There is a famous unsolved problem in mathematics, called the square of squares, mainly popularised by numberphile. The goal is the create a 3x3 square meeting the following two criteria:
- 9 unique square numbers
- Adding to the same value along all rows, columns and diagonals.
Today, we are not going to solve this problem, but a slight adaptation of it. In particular, we are going to apply the following two changes:
- Numbers can instead of being a perfect square, also be the negative of a perfect square.
- The centre of the square has to be zero.
Our squares then looks as follows: $$\begin{matrix} b^2&-d^2&c^2\\ a^2&0 & -a^2\\ -c^2&d^2&-b^2 \end{matrix} $$ I will now prove that such a square cannot exist.
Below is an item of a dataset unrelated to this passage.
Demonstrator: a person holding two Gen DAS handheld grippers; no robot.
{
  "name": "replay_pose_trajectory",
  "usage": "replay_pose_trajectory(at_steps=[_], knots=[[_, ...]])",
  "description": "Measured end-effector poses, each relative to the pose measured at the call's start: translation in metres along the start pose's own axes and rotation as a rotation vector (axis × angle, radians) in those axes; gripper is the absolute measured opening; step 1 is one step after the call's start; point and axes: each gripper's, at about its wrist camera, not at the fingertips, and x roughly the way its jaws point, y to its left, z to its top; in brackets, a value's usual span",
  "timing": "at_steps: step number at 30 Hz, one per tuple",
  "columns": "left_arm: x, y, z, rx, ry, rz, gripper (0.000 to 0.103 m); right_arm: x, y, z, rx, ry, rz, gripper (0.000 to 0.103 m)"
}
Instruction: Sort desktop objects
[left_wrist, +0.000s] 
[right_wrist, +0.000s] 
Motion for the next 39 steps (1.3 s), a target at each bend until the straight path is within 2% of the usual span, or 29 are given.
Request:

The above configuration leads to 2 equations: $$a^2 + b^2 = c^2$$ $$b^2 + c^2 = d^2$$ as $a^2 + 2b^2 = d^2$, $a$ and $d$ have the same parity. Define: $x := \frac{d-a}{2}$ and $y := \frac{d+a}{2}$ then is $$a^2 = (x-y)^2$$ $$b^2 = 2xy$$ $$c^2 = x^2 + y^2$$ $$d^2 = (x+y)^2$$ If we look at the second equation, $b^2$ is even, so $b^2$ is a multiple of 4. therefor $x$ or $y$ has to be even. As all formulas are symmetric over switching $x$ and $y$, one can assume without loss of generality that $x$ is even. Now if $b' := b/2$ and $x' := x/2$ then $$b'^2 = x'y$$ If a product is a perfect square, each factor can be written as a common factor times a square, so $x' = q\xi^2$ and $y = q\gamma^2$. Plugging this in in the third equation gives: $$c^2 = q^2(4\xi^4 + \gamma^4)$$ So $4\xi^4 + \gamma^4$ is a perfect square. Let's call it $n^2$. $$n^2 = 4\xi^4 + \gamma^4$$ Now assume we have the smallest non-zero solution for $n,\xi,\gamma$ If $n$ and $\gamma$ are even, then $n' := n/2$ and $\gamma' := \gamma/2$. $$n'^2 = \xi^4 + 4\gamma'^4$$ So our solution was not the smallest, and this leads to a contradiction. Now if we assume $n$ and $\gamma$ are odd. $$4\xi^4 = (\gamma^2-n)(\gamma^2+n)$$ as $$\gamma^2 \equiv 1 (mod 4)$$ and $n$ is odd, one of the factors on the right side is $2 (mod 4)$ and the other $0 (mod 4)$. SO for one factor the power of prime factor $2$ is $1$, and for the other it is even. So the power of prime factor 2 for the full right side is odd. As the left side is square, the power of prime factor $2$ is even. So as both sides of the equation have a different prime decomposition, this leads to a contradiction. Therefore, there is no nontrivial solution. This being said, thare is obviouslty a trivial solution, where all nine sqaures are zero.